Restate the lines of the material below word for word, from the first through the one containing "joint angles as", and include nothing else; pictures stay out.

[EXERCISE DATA]:

= = = =

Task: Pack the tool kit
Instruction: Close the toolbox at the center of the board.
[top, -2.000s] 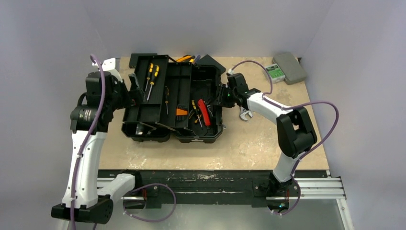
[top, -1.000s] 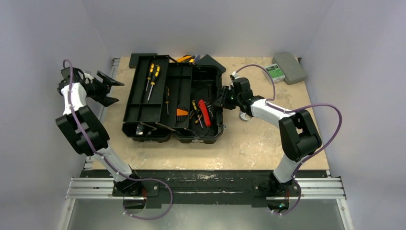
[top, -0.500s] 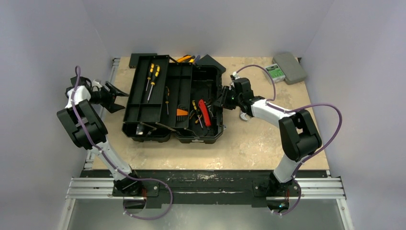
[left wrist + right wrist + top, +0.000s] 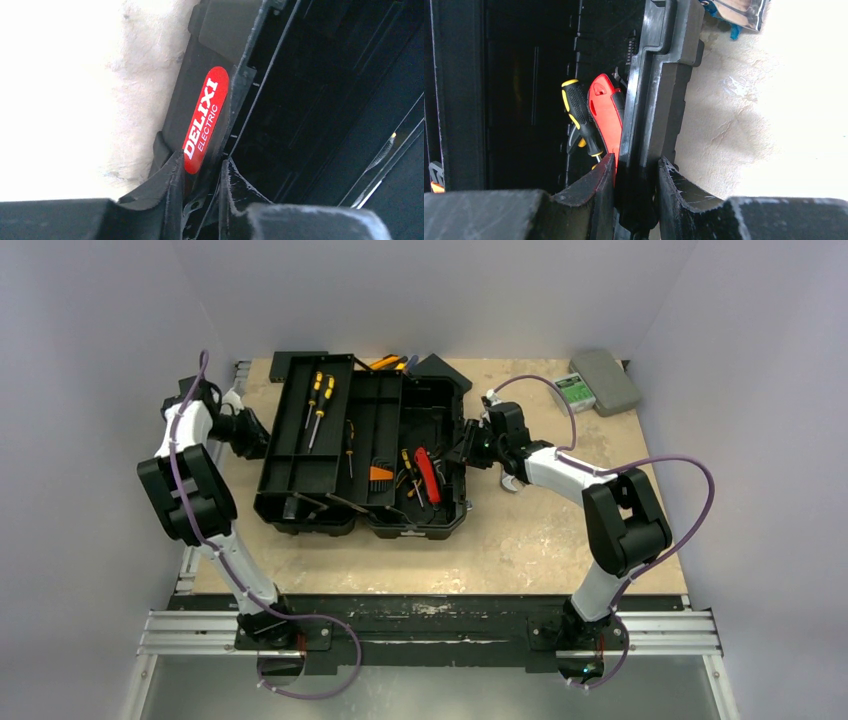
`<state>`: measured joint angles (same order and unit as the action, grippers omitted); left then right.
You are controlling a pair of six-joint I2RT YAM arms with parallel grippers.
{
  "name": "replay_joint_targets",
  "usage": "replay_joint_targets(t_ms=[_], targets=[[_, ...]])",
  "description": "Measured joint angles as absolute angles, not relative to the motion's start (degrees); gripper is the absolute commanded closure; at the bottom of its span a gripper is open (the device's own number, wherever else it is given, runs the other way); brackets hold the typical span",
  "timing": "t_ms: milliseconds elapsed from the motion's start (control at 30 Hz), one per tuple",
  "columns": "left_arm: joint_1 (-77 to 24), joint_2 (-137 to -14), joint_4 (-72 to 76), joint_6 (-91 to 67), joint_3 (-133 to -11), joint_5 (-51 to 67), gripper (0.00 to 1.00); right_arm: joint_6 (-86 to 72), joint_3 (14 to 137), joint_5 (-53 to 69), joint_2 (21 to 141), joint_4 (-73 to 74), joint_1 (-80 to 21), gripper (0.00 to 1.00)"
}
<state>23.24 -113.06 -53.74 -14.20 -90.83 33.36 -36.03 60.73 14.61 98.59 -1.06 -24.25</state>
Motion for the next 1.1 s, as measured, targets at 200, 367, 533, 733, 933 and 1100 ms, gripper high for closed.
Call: replay_joint_targets(t_ms=[200, 367, 533, 733, 933, 1100], targets=[[20.6, -110.5, -53.3, -9.3, -91.2, 27.3, 1.0, -36.0, 60.7, 14.8, 98.6, -1.1, -24.0, 1.0], [18.1, -106.7, -51.9, -9.4, -89.8, 20.3, 1.0, -36.1, 60.7, 15.0, 98.6, -1.2, -24.0, 1.0], [16.4, -101.7, -51.1, -10.0, -89.1, 15.8, 1.0, -36.1, 60.7, 15.2, 98.6, -1.2, -23.9, 1.0], [16.0, -99.8, -52.7, -11.5, -89.3, 14.7, 1.0, -36.0, 60.7, 15.2, 98.7, -1.4, -23.9, 1.0], [15.0, -99.0, -53.4, -11.8, -89.9, 13.6, 1.0, -35.9, 60.7, 15.2, 98.7, -1.4, -23.9, 1.0], [14.4, -96.7, -55.1, -13.0, -90.8, 13.4, 1.0, -35.6, 60.7, 15.2, 98.7, -1.5, -23.9, 1.0]])
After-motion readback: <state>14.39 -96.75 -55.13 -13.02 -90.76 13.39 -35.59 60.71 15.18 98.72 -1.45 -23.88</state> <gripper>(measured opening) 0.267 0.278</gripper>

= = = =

[OUTPUT FOR THIS TASK]:
Task: Pack the tool kit
Instruction: Close the toolbox at the center of the board.
[top, -2.000s] 
[top, -1.000s] 
[top, -0.500s] 
[left wrist + right wrist + top, +0.000s] 
`<state>`: measured joint angles (same order and unit as the action, grippers omitted); left then right.
You are controlling a pair of six-joint I2RT YAM arms with parallel grippers.
{
  "name": "replay_joint_targets",
  "usage": "replay_joint_targets(t_ms=[_], targets=[[_, ...]])",
  "description": "Measured joint angles as absolute angles, not relative to the motion's start (degrees); gripper is the absolute commanded closure; at the bottom of its span a gripper is open (the device's own number, wherever else it is given, runs the other way); brackets hold the typical span",

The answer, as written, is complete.